My problem is when i run supernatant and pellet separately, using the same antibody, i ditected one band in each preparation but with different MW. Does that mean the band showed up in pellet binds with nuclei or DNA, or is there any possibility that the band is a product of proteolysis. I mean is it possible that proteolysis can happen in such a short time?
In addtion, how to prove that the protein in the pellet was not or was a proteolysis product?

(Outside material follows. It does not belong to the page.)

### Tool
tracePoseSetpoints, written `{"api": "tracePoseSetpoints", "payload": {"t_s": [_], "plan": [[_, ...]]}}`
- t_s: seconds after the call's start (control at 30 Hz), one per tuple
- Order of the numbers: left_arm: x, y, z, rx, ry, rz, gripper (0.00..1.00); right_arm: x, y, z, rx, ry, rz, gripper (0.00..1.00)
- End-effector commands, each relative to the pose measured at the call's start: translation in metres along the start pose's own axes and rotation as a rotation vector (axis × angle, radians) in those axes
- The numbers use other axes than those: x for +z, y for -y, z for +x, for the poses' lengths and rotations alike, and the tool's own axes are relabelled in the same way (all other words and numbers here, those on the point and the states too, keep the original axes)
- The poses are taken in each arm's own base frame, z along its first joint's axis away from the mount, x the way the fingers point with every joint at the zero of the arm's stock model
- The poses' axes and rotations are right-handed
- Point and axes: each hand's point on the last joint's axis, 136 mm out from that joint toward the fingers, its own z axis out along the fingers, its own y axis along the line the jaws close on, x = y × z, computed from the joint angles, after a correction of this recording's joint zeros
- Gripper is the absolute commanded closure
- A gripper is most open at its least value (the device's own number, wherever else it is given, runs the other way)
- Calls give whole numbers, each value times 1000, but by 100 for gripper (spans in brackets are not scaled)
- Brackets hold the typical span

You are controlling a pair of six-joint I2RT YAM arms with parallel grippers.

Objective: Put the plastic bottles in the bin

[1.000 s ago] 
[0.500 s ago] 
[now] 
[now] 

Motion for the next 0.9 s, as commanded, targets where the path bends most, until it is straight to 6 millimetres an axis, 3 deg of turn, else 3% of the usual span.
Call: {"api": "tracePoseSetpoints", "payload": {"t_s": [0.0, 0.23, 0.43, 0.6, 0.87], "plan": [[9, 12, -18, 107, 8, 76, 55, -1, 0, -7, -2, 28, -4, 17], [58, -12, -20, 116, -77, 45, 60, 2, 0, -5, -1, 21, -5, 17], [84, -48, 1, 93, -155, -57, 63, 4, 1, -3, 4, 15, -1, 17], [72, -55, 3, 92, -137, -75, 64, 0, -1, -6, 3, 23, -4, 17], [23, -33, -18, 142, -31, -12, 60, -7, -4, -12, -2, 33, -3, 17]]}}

Well, not knowing more about your results or methods, I'd guess (and this is a guess) that your protein might be a little less than soluble and is precipitating on you in the pellet--is it a protein native to your cells or something you've introduced? If not, I suppose it's possible that there are two forms of your portein, one modified/one not, though you didn't say how different the MW was . . . and when you say "run separately" you mean separate in the wells of one gel, not on different gels? Comparing the results of samples ran and blotted on two separate occasions can be troublesome. And yes, proteolysis could be a problem if you don't have PMSF and protease inhibitors in you extraction buffer (of course, I'm not sure what cells you're working with either).
I have no idea how to prove if its a protolysis product--I've never had to do that, if you can . . . but if it's much shorter and your westerns back it up? I'd say that wasn't out of t6her realm of possibility . . .
Yes i ran them one the same gel, and the MW difference is about 10kDa.
I also suspect that there are two forms of this protein.
Any more ideas?
I guess you put SB on the pellet and boil....?
Well, maybe after that a new epitope is exposed (that you wouldn't see in the Sup because it was insoluble in the pellet...), and your antibody cross-react with it... I don't see any difference between that and geting unspecific bands on the blot.
A difference of 10kDa is quite big for any modification (though, there are proteins reported to have a ladder like pattern on the gel...). If you really think that it is a proteolysis product you can do mass spec...
Try see against what epitpe is your antibody is for and BLAST search it, maybe you'll find a nuclear protein that has similar a"a seq.
And of course, it couls be isoform... (but first exclude cross-reactivity!)